Start of Block

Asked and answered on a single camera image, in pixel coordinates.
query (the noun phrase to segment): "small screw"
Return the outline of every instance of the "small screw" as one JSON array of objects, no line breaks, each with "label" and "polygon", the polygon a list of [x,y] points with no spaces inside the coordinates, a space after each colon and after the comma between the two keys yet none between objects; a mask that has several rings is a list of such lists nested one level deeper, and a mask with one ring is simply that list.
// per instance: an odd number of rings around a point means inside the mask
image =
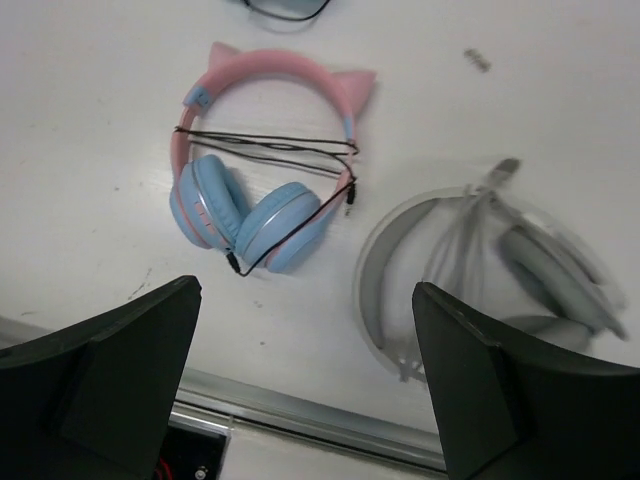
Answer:
[{"label": "small screw", "polygon": [[207,478],[207,469],[204,467],[200,467],[198,470],[196,470],[196,480],[204,480],[205,478]]},{"label": "small screw", "polygon": [[475,48],[468,48],[464,51],[464,56],[469,59],[469,61],[476,66],[478,70],[482,73],[487,73],[491,70],[491,62],[488,61],[484,55],[482,55]]}]

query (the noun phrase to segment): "black plastic piece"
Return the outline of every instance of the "black plastic piece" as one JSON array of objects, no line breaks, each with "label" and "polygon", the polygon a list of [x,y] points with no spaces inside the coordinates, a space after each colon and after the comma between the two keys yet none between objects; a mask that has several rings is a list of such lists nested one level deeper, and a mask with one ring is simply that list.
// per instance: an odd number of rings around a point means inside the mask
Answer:
[{"label": "black plastic piece", "polygon": [[548,344],[420,283],[418,342],[451,480],[640,478],[640,370]]},{"label": "black plastic piece", "polygon": [[0,478],[151,478],[200,308],[179,278],[0,355]]},{"label": "black plastic piece", "polygon": [[227,253],[226,257],[227,262],[229,262],[229,265],[231,265],[232,270],[236,273],[240,273],[240,262],[238,262],[238,258],[235,256],[235,254],[233,252],[230,252]]}]

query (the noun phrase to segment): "blue ear cup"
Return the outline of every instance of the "blue ear cup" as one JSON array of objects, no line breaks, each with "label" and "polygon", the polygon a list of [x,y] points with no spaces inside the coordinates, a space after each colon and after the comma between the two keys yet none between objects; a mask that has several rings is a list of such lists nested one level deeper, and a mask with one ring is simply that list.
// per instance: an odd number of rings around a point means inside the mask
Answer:
[{"label": "blue ear cup", "polygon": [[282,248],[275,252],[270,259],[268,265],[269,271],[282,273],[298,268],[302,262],[311,256],[322,242],[334,213],[335,210],[330,210],[328,213],[321,214],[322,216],[313,220],[309,225],[302,228],[302,230],[287,240]]},{"label": "blue ear cup", "polygon": [[[320,199],[301,183],[288,183],[264,197],[245,219],[236,241],[236,252],[248,265],[253,265],[273,245],[315,213]],[[282,245],[266,266],[273,273],[293,268],[312,249],[324,233],[328,222],[316,222],[304,227]]]},{"label": "blue ear cup", "polygon": [[[183,218],[177,198],[188,219]],[[190,223],[209,247],[233,249],[240,227],[250,209],[242,189],[233,175],[215,155],[206,155],[185,166],[172,191],[171,207],[176,222],[187,238],[202,246],[187,228]]]},{"label": "blue ear cup", "polygon": [[498,251],[525,291],[552,312],[596,332],[610,321],[615,321],[609,318],[610,314],[597,304],[578,280],[522,228],[515,227],[507,231],[499,239]]},{"label": "blue ear cup", "polygon": [[169,197],[169,204],[171,205],[171,213],[173,214],[173,218],[175,219],[178,227],[184,233],[184,236],[193,243],[196,247],[200,248],[211,248],[208,244],[202,240],[198,234],[194,231],[194,227],[192,227],[188,222],[189,219],[185,218],[182,213],[182,209],[180,208],[180,198],[178,197],[177,187],[174,186],[171,189],[171,196]]}]

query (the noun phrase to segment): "cat ear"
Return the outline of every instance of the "cat ear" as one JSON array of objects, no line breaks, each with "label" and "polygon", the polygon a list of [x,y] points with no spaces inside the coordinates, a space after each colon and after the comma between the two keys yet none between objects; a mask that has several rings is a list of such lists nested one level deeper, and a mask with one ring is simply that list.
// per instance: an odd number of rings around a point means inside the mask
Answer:
[{"label": "cat ear", "polygon": [[209,70],[218,67],[239,53],[240,50],[230,47],[226,43],[214,42],[211,46],[211,53],[209,54]]},{"label": "cat ear", "polygon": [[333,76],[347,92],[353,114],[357,116],[371,96],[376,80],[376,72],[355,70],[352,72],[337,72]]}]

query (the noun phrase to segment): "black cable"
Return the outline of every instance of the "black cable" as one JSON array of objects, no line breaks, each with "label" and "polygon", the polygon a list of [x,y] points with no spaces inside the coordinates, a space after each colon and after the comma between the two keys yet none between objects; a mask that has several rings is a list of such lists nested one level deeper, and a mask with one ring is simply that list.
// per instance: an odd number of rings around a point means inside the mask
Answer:
[{"label": "black cable", "polygon": [[280,247],[281,245],[283,245],[287,240],[289,240],[291,237],[293,237],[296,233],[298,233],[300,230],[302,230],[304,227],[306,227],[309,223],[311,223],[311,221],[316,218],[329,204],[331,204],[331,202],[333,202],[336,198],[338,198],[340,195],[342,195],[344,192],[347,192],[347,205],[353,205],[353,202],[355,200],[355,195],[356,195],[356,183],[354,180],[351,180],[347,185],[345,185],[344,187],[342,187],[340,190],[338,190],[337,192],[335,192],[333,195],[331,195],[331,197],[329,198],[329,200],[327,200],[326,202],[324,202],[322,205],[320,205],[320,207],[313,212],[313,214],[311,214],[311,216],[309,216],[304,222],[302,222],[300,225],[298,225],[296,228],[294,228],[293,230],[291,230],[287,235],[285,235],[280,241],[278,241],[277,243],[275,243],[274,245],[272,245],[269,249],[267,249],[261,256],[260,258],[258,258],[258,260],[256,260],[256,262],[251,265],[249,267],[249,269],[246,272],[242,272],[240,269],[240,263],[238,262],[237,257],[235,256],[235,254],[233,252],[230,252],[227,254],[227,260],[229,262],[229,265],[231,265],[231,268],[233,269],[234,272],[236,272],[238,275],[240,275],[241,277],[245,278],[248,277],[249,274],[251,274],[251,272],[253,272],[253,270],[260,265],[265,258],[267,258],[269,256],[269,254],[271,252],[273,252],[275,249],[277,249],[278,247]]},{"label": "black cable", "polygon": [[271,17],[271,18],[277,18],[278,20],[284,20],[286,22],[306,22],[308,20],[313,20],[318,15],[320,15],[325,8],[327,8],[327,5],[329,5],[330,2],[331,2],[331,0],[325,0],[325,2],[322,4],[322,6],[318,10],[316,10],[315,13],[313,13],[311,15],[307,15],[307,16],[304,16],[304,17],[290,17],[290,16],[287,16],[287,15],[279,15],[277,13],[272,13],[272,12],[269,12],[267,10],[263,10],[260,7],[256,7],[253,4],[252,0],[244,0],[244,4],[247,7],[249,7],[251,10],[254,10],[254,11],[258,12],[261,15],[265,15],[265,16]]},{"label": "black cable", "polygon": [[293,161],[293,160],[284,160],[284,159],[275,158],[275,157],[265,157],[265,156],[259,156],[259,155],[251,155],[250,153],[242,153],[242,152],[239,152],[237,150],[232,150],[230,148],[224,148],[224,147],[221,147],[220,145],[213,145],[211,143],[203,142],[201,140],[191,140],[191,143],[193,143],[194,145],[200,145],[202,147],[210,147],[210,148],[219,150],[221,152],[231,153],[233,155],[237,155],[237,156],[245,158],[247,160],[255,160],[255,161],[271,162],[271,163],[276,163],[276,164],[290,165],[290,166],[304,168],[306,170],[315,170],[317,172],[322,172],[322,173],[326,173],[326,174],[329,174],[329,175],[335,175],[335,176],[339,176],[340,175],[340,172],[338,170],[332,170],[330,168],[320,167],[320,166],[317,166],[317,165],[307,165],[305,163],[296,162],[296,161]]},{"label": "black cable", "polygon": [[[253,147],[266,148],[266,149],[276,150],[276,151],[310,152],[310,153],[325,155],[329,158],[332,158],[333,160],[336,160],[337,162],[340,162],[340,164],[342,164],[342,166],[349,172],[349,176],[354,180],[356,179],[353,173],[353,169],[351,168],[349,163],[345,159],[341,158],[341,156],[348,155],[347,152],[332,152],[332,151],[322,150],[319,148],[305,147],[301,145],[292,145],[288,143],[258,142],[252,139],[259,138],[259,139],[283,140],[283,141],[299,142],[299,143],[322,143],[322,144],[331,144],[331,145],[341,145],[341,146],[346,146],[348,148],[351,148],[353,150],[352,155],[357,155],[358,153],[360,153],[360,149],[354,142],[322,140],[322,139],[314,139],[314,138],[284,137],[284,136],[275,136],[275,135],[254,135],[254,134],[244,134],[244,133],[225,133],[225,132],[214,132],[214,131],[203,131],[203,130],[189,130],[179,126],[175,127],[175,131],[179,133],[187,133],[190,136],[196,137],[196,138],[204,138],[207,140],[212,140],[217,142],[231,143],[233,145],[253,146]],[[325,168],[325,167],[308,165],[302,162],[295,162],[293,160],[284,160],[279,158],[242,153],[237,150],[231,150],[231,149],[221,147],[219,145],[202,142],[200,140],[194,140],[193,138],[189,140],[191,143],[194,143],[196,145],[202,145],[205,147],[218,149],[220,151],[235,154],[249,160],[260,160],[260,161],[266,161],[266,162],[272,162],[272,163],[280,163],[284,165],[297,166],[303,169],[309,169],[309,170],[315,170],[318,172],[328,173],[330,175],[340,175],[340,172],[337,172],[335,170]]]},{"label": "black cable", "polygon": [[[306,137],[287,137],[282,135],[257,135],[253,133],[234,133],[234,132],[218,132],[213,130],[188,130],[182,127],[176,127],[176,132],[189,133],[190,135],[194,135],[197,137],[212,137],[212,138],[259,138],[264,140],[282,140],[285,142],[300,142],[300,143],[323,143],[327,145],[339,145],[343,147],[349,147],[353,149],[353,155],[357,155],[360,153],[360,149],[358,145],[356,145],[353,141],[345,141],[345,140],[327,140],[320,138],[306,138]],[[332,152],[336,155],[347,155],[346,152]]]}]

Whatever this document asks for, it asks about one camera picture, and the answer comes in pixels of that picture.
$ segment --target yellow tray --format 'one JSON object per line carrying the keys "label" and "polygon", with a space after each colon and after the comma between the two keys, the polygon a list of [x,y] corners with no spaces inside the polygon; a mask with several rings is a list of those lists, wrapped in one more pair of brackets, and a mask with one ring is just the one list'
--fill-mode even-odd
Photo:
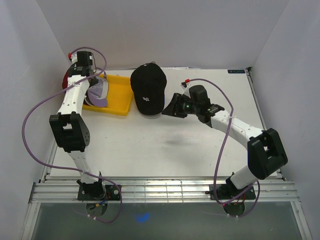
{"label": "yellow tray", "polygon": [[106,114],[115,114],[127,116],[130,110],[130,105],[134,97],[130,85],[130,77],[107,75],[108,94],[106,100],[107,107],[83,105],[83,109]]}

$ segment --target gray wall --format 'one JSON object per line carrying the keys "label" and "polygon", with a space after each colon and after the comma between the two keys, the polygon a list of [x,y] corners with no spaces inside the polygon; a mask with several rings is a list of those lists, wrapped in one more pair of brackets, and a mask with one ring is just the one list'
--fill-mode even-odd
{"label": "gray wall", "polygon": [[[0,0],[0,32],[0,239],[16,240],[42,170],[23,146],[22,122],[30,108],[61,89],[68,61],[35,0]],[[28,142],[42,160],[58,102],[41,107],[27,124]]]}
{"label": "gray wall", "polygon": [[151,61],[226,69],[254,64],[288,0],[37,2],[65,54],[89,45],[112,69]]}
{"label": "gray wall", "polygon": [[291,0],[253,67],[268,127],[283,140],[313,239],[320,239],[320,2]]}

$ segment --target purple cable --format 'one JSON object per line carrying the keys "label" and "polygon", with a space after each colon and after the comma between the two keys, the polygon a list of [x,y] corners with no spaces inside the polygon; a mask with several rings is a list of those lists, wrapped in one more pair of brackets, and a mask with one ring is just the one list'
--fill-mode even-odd
{"label": "purple cable", "polygon": [[104,59],[104,66],[103,66],[102,70],[101,70],[100,72],[98,72],[98,73],[95,73],[94,75],[87,76],[87,77],[84,77],[84,78],[80,79],[79,81],[75,82],[73,85],[70,85],[70,86],[68,86],[67,88],[59,91],[58,93],[56,93],[56,94],[54,94],[54,95],[52,95],[52,96],[47,97],[46,99],[44,99],[44,100],[42,100],[41,102],[39,102],[38,104],[36,104],[33,108],[31,108],[31,110],[27,113],[27,115],[25,116],[25,118],[24,118],[24,120],[23,120],[23,123],[22,123],[22,129],[21,129],[22,141],[23,141],[23,144],[24,144],[24,146],[25,146],[25,149],[26,149],[27,152],[30,154],[30,156],[31,156],[37,163],[39,163],[39,164],[41,164],[41,165],[43,165],[43,166],[46,166],[46,167],[49,167],[49,168],[53,168],[53,169],[65,169],[65,170],[77,171],[77,172],[80,172],[80,173],[87,174],[87,175],[89,175],[89,176],[91,176],[91,177],[93,177],[93,178],[101,179],[101,180],[104,180],[104,181],[107,181],[107,182],[113,184],[113,185],[116,187],[116,189],[119,191],[119,196],[120,196],[120,208],[119,208],[119,211],[118,211],[117,215],[114,217],[114,219],[112,219],[112,220],[110,220],[110,221],[106,221],[106,220],[103,220],[103,219],[98,219],[98,218],[96,218],[96,219],[99,220],[100,222],[103,222],[103,223],[106,223],[106,224],[110,224],[110,223],[113,223],[115,220],[117,220],[117,218],[119,217],[119,215],[120,215],[120,213],[121,213],[121,209],[122,209],[122,202],[123,202],[123,201],[122,201],[122,193],[121,193],[121,189],[118,187],[118,185],[117,185],[114,181],[109,180],[109,179],[107,179],[107,178],[105,178],[105,177],[96,176],[96,175],[94,175],[94,174],[92,174],[92,173],[90,173],[90,172],[84,172],[83,170],[78,169],[78,168],[74,168],[74,167],[64,167],[64,166],[55,166],[55,165],[51,165],[51,164],[45,163],[45,162],[39,160],[39,159],[32,153],[32,151],[30,150],[30,148],[29,148],[29,146],[28,146],[28,144],[27,144],[27,140],[26,140],[26,133],[25,133],[26,123],[27,123],[28,118],[30,117],[30,115],[33,113],[33,111],[34,111],[35,109],[37,109],[40,105],[44,104],[45,102],[47,102],[47,101],[53,99],[54,97],[58,96],[59,94],[62,94],[62,93],[64,93],[64,92],[68,91],[69,89],[73,88],[75,85],[83,82],[84,80],[91,79],[91,78],[94,78],[94,77],[99,76],[99,75],[102,74],[102,73],[104,72],[104,70],[106,69],[106,67],[107,67],[107,59],[106,59],[106,57],[105,57],[99,50],[97,50],[97,49],[95,49],[95,48],[92,48],[92,47],[83,46],[83,47],[79,47],[79,48],[73,50],[73,51],[71,52],[71,54],[73,54],[74,52],[76,52],[76,51],[78,51],[78,50],[80,50],[80,49],[90,49],[90,50],[93,50],[93,51],[96,51],[97,53],[99,53],[99,54],[103,57],[103,59]]}
{"label": "purple cable", "polygon": [[[225,94],[225,92],[218,86],[216,85],[215,83],[207,80],[207,79],[203,79],[203,78],[194,78],[194,79],[190,79],[190,82],[192,81],[204,81],[204,82],[207,82],[213,86],[215,86],[221,93],[222,95],[225,97],[225,99],[227,100],[227,102],[229,103],[230,107],[231,107],[231,112],[230,112],[230,118],[229,118],[229,123],[228,123],[228,127],[226,129],[226,132],[225,132],[225,136],[224,136],[224,139],[223,139],[223,142],[222,142],[222,145],[221,145],[221,148],[220,148],[220,151],[219,151],[219,155],[218,155],[218,159],[216,161],[216,165],[215,165],[215,170],[214,170],[214,177],[213,177],[213,195],[214,195],[214,199],[216,200],[216,202],[218,204],[229,204],[231,203],[232,201],[238,199],[240,196],[242,196],[246,191],[249,190],[249,188],[251,188],[253,186],[253,183],[250,184],[249,186],[247,186],[242,192],[240,192],[237,196],[231,198],[230,200],[228,201],[225,201],[225,202],[222,202],[218,199],[218,195],[217,195],[217,178],[218,178],[218,169],[219,169],[219,165],[220,165],[220,161],[221,161],[221,157],[222,157],[222,154],[224,152],[224,148],[225,148],[225,145],[226,145],[226,142],[227,142],[227,139],[228,139],[228,136],[229,136],[229,132],[230,132],[230,128],[231,128],[231,123],[232,123],[232,115],[234,113],[234,106],[232,105],[230,99],[227,97],[227,95]],[[254,204],[252,205],[252,207],[244,214],[238,216],[238,217],[244,217],[246,216],[247,214],[249,214],[253,209],[254,207],[256,206],[257,202],[258,202],[258,199],[259,199],[259,196],[260,196],[260,183],[259,181],[256,181],[257,184],[258,184],[258,194],[256,196],[256,199],[254,201]]]}

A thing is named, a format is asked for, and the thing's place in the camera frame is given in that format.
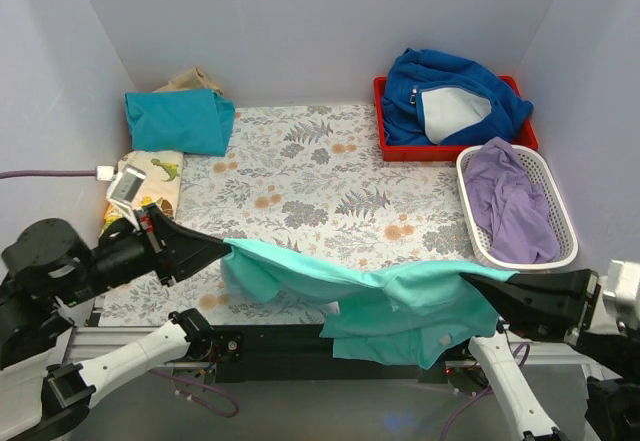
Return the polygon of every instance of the clothing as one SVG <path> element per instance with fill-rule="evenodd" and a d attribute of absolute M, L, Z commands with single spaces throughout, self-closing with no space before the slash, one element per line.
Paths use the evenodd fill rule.
<path fill-rule="evenodd" d="M 560 253 L 542 185 L 532 186 L 513 147 L 494 138 L 471 158 L 464 183 L 473 220 L 491 233 L 491 256 L 545 263 Z"/>
<path fill-rule="evenodd" d="M 258 302 L 287 290 L 314 303 L 338 302 L 320 336 L 334 338 L 333 355 L 428 369 L 448 348 L 495 332 L 498 314 L 460 277 L 499 271 L 464 261 L 421 261 L 364 273 L 253 239 L 225 239 L 225 285 Z"/>
<path fill-rule="evenodd" d="M 154 93 L 166 93 L 168 91 L 185 91 L 188 89 L 207 88 L 213 89 L 218 94 L 224 96 L 222 86 L 211 81 L 200 68 L 195 67 L 171 79 L 163 87 L 156 89 Z"/>
<path fill-rule="evenodd" d="M 381 104 L 391 146 L 513 141 L 533 110 L 478 63 L 430 49 L 396 59 Z"/>
<path fill-rule="evenodd" d="M 233 103 L 211 89 L 127 93 L 133 148 L 224 156 L 235 116 Z"/>
<path fill-rule="evenodd" d="M 182 179 L 180 176 L 184 166 L 184 154 L 178 151 L 154 153 L 133 151 L 118 161 L 118 171 L 122 172 L 127 164 L 141 169 L 147 175 L 131 202 L 133 209 L 156 203 L 166 216 L 173 219 L 180 197 L 180 180 Z M 120 211 L 109 204 L 102 229 L 107 229 L 111 223 L 121 217 Z"/>

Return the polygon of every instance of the teal shirt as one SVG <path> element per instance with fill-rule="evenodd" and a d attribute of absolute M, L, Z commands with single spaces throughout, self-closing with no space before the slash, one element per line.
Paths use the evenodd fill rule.
<path fill-rule="evenodd" d="M 337 358 L 428 369 L 448 348 L 472 336 L 492 336 L 498 313 L 460 273 L 506 281 L 499 271 L 466 261 L 419 261 L 361 272 L 254 239 L 225 239 L 225 283 L 256 301 L 287 289 L 314 303 L 338 302 L 323 337 Z"/>
<path fill-rule="evenodd" d="M 224 156 L 235 106 L 212 89 L 126 93 L 133 149 Z"/>

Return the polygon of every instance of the purple clothing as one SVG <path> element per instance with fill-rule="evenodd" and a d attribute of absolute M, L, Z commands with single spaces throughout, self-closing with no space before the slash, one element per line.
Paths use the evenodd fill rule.
<path fill-rule="evenodd" d="M 464 182 L 473 219 L 492 236 L 489 254 L 505 263 L 546 263 L 560 253 L 542 185 L 531 185 L 513 147 L 493 138 L 469 161 Z"/>

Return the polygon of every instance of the white wall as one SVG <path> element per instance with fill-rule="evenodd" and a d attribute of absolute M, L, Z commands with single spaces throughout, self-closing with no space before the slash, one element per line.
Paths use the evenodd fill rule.
<path fill-rule="evenodd" d="M 640 0 L 555 0 L 517 70 L 578 264 L 640 261 Z"/>
<path fill-rule="evenodd" d="M 89 1 L 0 0 L 0 29 L 0 171 L 115 163 L 129 146 L 133 84 Z M 92 179 L 1 180 L 0 249 L 46 217 L 94 246 L 105 190 Z"/>
<path fill-rule="evenodd" d="M 552 0 L 91 0 L 140 90 L 198 64 L 239 105 L 363 101 L 407 46 L 512 73 Z"/>

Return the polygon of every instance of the beige cloth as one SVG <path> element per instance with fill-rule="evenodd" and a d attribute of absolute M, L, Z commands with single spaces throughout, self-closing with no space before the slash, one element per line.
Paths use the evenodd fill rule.
<path fill-rule="evenodd" d="M 213 89 L 220 95 L 224 95 L 222 87 L 211 81 L 204 72 L 198 68 L 191 68 L 189 71 L 176 76 L 154 93 L 165 93 L 167 91 L 186 91 L 188 89 Z"/>

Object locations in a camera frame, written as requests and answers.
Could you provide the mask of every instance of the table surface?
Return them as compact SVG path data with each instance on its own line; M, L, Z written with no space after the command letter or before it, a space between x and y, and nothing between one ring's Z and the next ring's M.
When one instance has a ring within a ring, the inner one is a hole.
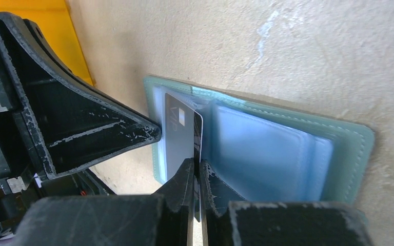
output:
M370 126L376 146L356 207L375 243L394 245L394 0L69 0L69 8L97 87L146 115L143 77L152 74ZM160 186L150 147L92 169L119 194Z

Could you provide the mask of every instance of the open wallet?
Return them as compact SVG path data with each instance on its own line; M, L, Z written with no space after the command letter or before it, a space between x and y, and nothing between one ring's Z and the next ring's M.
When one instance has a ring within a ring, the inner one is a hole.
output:
M373 147L370 128L164 78L146 77L144 86L163 132L152 146L160 183L194 157L241 200L354 202Z

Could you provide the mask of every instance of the teal wallet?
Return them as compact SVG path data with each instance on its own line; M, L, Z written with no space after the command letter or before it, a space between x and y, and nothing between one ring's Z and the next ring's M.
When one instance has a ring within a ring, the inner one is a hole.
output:
M354 202L373 147L370 128L158 77L146 77L144 87L160 124L166 92L203 116L202 158L247 200ZM162 140L152 149L154 177L165 183L171 167Z

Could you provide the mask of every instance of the concrete surface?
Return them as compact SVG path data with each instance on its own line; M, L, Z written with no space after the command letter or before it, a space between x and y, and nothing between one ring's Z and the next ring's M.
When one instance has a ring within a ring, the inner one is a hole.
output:
M394 245L394 0L69 6L98 88L137 111L147 114L142 79L154 74L372 127L356 206L376 244ZM93 169L121 194L159 187L150 147Z

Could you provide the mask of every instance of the yellow object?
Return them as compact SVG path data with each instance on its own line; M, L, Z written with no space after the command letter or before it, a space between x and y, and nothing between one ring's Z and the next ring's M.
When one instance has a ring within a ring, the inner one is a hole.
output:
M94 85L82 54L65 0L0 0L0 12L32 20L56 55L72 72Z

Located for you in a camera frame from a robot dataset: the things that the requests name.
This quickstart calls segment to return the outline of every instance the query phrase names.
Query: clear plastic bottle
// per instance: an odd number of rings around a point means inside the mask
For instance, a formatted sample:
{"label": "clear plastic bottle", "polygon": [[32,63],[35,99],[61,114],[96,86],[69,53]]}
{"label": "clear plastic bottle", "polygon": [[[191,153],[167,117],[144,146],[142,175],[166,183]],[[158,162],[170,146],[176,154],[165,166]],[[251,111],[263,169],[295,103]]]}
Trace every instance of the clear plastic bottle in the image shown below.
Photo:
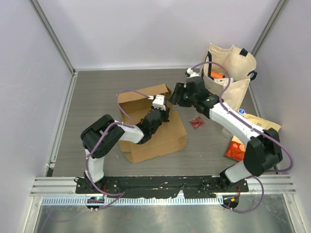
{"label": "clear plastic bottle", "polygon": [[[245,110],[242,109],[242,108],[240,108],[239,111],[238,111],[238,113],[239,113],[242,117],[244,117]],[[226,138],[231,138],[231,137],[233,137],[232,132],[230,132],[229,130],[227,130],[225,127],[223,127],[222,135],[223,135],[224,137],[226,137]]]}

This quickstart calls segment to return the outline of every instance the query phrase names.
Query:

End of Block

◆ WHAT YOU NEED TO DO
Return each line from the entries above that includes "requests".

◆ TASK ANSWER
Object locations in a camera frame, written as requests and answers.
Located for you in a camera frame from a robot dataset: the things that the requests name.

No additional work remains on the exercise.